#### EXERCISE DIRECTIONS
Each line with the word "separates" must appear in the answer, copied from the records.

******

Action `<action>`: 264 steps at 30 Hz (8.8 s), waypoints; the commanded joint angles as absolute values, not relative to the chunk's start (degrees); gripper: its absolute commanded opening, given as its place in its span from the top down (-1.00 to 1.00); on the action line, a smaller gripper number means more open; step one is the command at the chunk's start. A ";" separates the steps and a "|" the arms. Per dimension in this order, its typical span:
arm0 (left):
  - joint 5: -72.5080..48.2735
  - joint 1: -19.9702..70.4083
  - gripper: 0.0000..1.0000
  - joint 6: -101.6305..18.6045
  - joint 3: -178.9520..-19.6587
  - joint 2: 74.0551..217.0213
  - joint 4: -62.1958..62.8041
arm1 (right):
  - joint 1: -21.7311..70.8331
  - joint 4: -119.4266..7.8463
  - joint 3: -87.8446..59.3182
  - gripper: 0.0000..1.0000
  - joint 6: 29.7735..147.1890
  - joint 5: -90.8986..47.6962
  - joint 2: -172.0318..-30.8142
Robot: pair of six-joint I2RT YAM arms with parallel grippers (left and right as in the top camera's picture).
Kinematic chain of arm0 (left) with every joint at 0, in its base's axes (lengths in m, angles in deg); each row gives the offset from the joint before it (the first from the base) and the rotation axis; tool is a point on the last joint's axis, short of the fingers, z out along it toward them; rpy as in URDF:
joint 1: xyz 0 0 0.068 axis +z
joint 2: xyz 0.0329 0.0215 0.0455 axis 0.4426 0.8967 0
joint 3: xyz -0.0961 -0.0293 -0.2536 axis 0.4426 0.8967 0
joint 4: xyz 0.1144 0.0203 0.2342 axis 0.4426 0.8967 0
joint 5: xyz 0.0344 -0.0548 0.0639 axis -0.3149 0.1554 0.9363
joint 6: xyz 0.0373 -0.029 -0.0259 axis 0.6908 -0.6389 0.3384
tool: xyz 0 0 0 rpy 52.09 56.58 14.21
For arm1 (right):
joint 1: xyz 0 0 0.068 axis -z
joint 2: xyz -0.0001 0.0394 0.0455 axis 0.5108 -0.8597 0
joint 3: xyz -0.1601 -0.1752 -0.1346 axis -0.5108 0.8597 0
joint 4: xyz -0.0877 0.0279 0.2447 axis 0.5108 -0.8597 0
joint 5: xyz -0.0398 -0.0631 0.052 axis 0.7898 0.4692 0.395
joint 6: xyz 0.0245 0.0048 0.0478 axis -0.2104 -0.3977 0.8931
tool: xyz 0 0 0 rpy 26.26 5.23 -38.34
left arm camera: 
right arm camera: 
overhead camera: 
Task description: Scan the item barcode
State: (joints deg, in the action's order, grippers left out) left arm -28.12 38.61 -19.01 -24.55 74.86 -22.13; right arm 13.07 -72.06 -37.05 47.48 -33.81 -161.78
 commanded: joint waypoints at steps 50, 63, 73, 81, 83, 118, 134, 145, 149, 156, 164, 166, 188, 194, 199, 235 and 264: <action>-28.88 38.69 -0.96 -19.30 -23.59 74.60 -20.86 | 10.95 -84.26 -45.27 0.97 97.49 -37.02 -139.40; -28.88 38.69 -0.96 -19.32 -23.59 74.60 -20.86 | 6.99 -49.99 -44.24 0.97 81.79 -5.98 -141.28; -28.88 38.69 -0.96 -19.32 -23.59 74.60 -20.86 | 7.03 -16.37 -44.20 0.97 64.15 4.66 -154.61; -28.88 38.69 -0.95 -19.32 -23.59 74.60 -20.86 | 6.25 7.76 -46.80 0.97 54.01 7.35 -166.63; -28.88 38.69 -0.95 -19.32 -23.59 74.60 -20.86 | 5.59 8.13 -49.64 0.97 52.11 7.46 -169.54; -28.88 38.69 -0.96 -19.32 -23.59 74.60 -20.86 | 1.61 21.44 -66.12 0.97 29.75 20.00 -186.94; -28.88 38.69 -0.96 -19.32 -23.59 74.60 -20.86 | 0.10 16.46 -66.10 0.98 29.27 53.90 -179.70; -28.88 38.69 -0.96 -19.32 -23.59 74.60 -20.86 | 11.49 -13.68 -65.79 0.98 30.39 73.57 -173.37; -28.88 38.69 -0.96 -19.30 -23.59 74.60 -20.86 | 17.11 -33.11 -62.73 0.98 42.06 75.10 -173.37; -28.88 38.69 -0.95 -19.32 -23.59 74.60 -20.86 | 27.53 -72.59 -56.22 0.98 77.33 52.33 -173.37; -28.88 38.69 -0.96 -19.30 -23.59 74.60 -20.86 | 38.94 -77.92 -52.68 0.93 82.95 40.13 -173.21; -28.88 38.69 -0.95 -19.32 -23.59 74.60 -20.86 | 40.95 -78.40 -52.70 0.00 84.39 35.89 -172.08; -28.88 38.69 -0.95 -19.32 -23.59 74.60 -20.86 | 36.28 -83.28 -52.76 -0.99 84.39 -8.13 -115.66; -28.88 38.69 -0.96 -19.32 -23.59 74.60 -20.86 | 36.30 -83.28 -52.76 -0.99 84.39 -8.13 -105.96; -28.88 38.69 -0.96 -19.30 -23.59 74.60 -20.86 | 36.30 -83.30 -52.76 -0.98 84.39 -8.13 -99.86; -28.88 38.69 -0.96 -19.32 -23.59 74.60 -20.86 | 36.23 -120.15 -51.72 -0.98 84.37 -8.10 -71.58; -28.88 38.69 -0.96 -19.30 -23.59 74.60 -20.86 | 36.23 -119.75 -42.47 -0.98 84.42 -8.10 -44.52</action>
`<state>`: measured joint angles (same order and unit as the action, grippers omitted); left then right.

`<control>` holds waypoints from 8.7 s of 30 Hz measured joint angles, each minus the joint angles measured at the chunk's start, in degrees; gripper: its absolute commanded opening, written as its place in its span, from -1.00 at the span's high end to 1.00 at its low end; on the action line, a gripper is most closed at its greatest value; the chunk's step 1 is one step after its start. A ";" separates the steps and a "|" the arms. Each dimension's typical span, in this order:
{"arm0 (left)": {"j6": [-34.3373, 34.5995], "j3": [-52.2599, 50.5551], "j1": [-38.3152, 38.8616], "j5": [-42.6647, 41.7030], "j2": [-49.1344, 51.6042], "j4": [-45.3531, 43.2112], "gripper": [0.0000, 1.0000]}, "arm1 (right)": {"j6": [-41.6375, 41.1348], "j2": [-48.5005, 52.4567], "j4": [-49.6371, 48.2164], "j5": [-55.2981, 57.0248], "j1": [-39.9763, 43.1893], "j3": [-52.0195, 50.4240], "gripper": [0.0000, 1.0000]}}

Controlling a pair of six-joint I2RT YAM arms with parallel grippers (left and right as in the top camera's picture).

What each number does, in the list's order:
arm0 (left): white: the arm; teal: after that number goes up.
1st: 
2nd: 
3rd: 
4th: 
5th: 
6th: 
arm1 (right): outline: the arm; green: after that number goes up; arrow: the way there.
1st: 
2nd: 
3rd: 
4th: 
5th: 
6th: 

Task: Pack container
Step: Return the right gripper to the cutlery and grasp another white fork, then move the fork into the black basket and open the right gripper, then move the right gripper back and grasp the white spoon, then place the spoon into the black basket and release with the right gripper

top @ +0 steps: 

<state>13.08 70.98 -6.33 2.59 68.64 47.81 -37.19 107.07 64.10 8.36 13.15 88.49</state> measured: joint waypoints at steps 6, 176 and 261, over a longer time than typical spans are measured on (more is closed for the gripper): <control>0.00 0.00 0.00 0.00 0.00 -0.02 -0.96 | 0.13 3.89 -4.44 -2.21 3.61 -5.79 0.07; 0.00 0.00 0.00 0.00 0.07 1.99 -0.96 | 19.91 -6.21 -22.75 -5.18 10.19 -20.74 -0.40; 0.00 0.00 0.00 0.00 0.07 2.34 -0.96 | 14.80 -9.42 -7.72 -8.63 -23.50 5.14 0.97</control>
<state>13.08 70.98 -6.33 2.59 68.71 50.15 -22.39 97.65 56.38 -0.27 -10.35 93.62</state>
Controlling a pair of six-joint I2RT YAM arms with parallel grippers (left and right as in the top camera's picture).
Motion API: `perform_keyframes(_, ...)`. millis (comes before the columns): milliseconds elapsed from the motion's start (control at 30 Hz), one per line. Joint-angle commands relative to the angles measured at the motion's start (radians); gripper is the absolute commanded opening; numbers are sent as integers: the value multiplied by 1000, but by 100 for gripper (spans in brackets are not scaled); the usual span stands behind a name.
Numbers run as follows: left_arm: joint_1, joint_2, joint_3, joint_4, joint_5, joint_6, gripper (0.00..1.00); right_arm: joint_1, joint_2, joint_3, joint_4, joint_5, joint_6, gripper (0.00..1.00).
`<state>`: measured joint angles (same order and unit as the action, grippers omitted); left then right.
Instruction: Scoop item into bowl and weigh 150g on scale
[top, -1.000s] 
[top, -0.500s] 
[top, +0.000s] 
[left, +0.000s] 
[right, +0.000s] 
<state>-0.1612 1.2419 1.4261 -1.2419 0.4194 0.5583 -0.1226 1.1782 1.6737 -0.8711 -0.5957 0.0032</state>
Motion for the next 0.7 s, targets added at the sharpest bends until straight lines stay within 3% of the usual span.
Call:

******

#### ANSWER BELOW
Action `<action>`: 264 steps at 30 Hz (8.8 s), waypoints; the commanded joint angles as absolute values, not relative to the chunk's start (degrees); gripper: its absolute commanded opening, given as its place in its span from the top down (-1.00 to 1.00); on the action line, a smaller gripper number means more open; step one is the command at the chunk's start. A ";" separates the steps and a "|" the arms. Per dimension in this order, its typical span:
`<control>` holds waypoints from 8.7 s of 30 Hz measured joint angles, each minus the joint angles measured at the chunk's start, in degrees; gripper: its absolute commanded opening, written as its place in its span, from -1.00 at the span's high end to 1.00 at its low end; on the action line, a gripper is most closed at its greatest value; the chunk's step 1 is one step after its start. A ";" separates the steps and a "|" the arms. Each dimension's typical span, in this order:

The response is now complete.